Anyway - you can do it with m4.

> 2) So that I can have all my URIs in a header at the top,
> for maintainability

m4

> 3) Because I am not using UNIX pipes: is there a java
> version of M4?

You could wrap m4 with JNI. 1 day task, I think.

> 4) Because if I want to, I can already use a preprocessor;
> removing entities does not increase my options;

Why SGML has been stripped to XML? It does not 
increazed any  options ....

> 5) Because no macro preprocessors are internationalized;

Oh... I was also thinking that XML is internationalized. 
Until I tried ( occasionaly) to invoke Expat on some file 
with <?xml encoding="windows-something">. 
It appears that it may be  better to talk about 
Java-internationalized XML and MS-internationalized XML ?

> 6) Because entities allow tracking of file and line-number:
> if a macro package does this and it is implemented using
> pipes then there must be some kind of PI or conventional
> comment embedded (I guess Don and the Elementalists would
> want this to be an element which a post-processor would
> then hide!)

I agree,  it is sometimes inconvinient to use 
macroprocessing. However, I think that because 
most of users are *not* using macroprocessing 
anyway, they'l not notice that entities has been 
gone. ;-)

Also,  one can use belowed XML macroprocessor on server-side
( together with belowed weak DTD-based validation), but 
should all that code go to the client ? 

I already  know people who are writing simplified  XML parsers 
( right now ;-) to fit into some hardware.  There  is no 
validation, no entities and ... well ... they  have hacked together 
something very close to SML ;-)

Next step for them will be to write simplified XT, DOM e t.c. 

As far as I remember - there will be always some device with 
'small' memory.  For last 10 years I'm moving from 2-16-32K to 
Megabytes and then back to Kilobytes again ;-) 
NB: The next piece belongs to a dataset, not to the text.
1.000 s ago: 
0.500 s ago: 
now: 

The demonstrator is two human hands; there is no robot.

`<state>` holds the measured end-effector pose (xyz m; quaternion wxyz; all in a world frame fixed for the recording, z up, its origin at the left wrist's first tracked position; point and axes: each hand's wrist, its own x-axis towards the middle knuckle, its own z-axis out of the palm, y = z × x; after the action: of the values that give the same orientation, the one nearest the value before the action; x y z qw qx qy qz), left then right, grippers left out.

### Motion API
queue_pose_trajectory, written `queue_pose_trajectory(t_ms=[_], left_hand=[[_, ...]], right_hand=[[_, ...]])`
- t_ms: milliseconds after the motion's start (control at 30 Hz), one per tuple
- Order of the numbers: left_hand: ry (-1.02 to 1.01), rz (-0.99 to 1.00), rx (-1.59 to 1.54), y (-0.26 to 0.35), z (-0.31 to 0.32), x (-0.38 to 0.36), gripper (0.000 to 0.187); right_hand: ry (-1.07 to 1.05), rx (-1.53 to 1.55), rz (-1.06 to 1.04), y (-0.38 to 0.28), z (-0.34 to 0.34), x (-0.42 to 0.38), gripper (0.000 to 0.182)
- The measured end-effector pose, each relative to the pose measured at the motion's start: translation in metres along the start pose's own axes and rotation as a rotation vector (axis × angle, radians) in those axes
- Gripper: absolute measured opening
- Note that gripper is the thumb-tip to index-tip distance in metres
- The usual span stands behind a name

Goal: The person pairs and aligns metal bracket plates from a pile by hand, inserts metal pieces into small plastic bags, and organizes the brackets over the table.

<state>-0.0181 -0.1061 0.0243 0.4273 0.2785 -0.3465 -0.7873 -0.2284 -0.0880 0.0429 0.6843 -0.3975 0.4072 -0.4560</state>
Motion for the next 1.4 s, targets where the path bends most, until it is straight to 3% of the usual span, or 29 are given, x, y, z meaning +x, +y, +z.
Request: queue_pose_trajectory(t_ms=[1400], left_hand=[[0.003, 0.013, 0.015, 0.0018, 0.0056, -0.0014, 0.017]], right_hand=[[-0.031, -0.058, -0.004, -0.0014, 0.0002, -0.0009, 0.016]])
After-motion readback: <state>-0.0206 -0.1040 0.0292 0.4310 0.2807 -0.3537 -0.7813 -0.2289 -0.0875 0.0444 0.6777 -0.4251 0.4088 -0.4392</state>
I don't know why it happens, I'l better to consider it to be 
some rule.

> >2. How often do we need entities outside the DTD's ?
> 
> Often.

Big question. For example, when placing bigger and bigger 
load on  XT,  macroses become templates , so  it could result
in plain XML and heavy stylesheet.  Macroses give us nothing 
with the database. Stylesheets give a lot.

I guess macroprocessing was so important  to SGML
because of  manual editing of many documents, long 
time ago. Right ? 

Actualy, macroprocessor looks like not a  good thing 
when it  comes to dataflow. C++ tried to avoid 
macroprocessing as a bad practice.  

Having 'internal' macroprocessor  is ... maybe nice ... 
but suspicious ( even I like macroprocessing itself,  
I prefer not to overuse it.)  I don't  think it should live 
in the core, because it's something 'extra'.  'Optional'.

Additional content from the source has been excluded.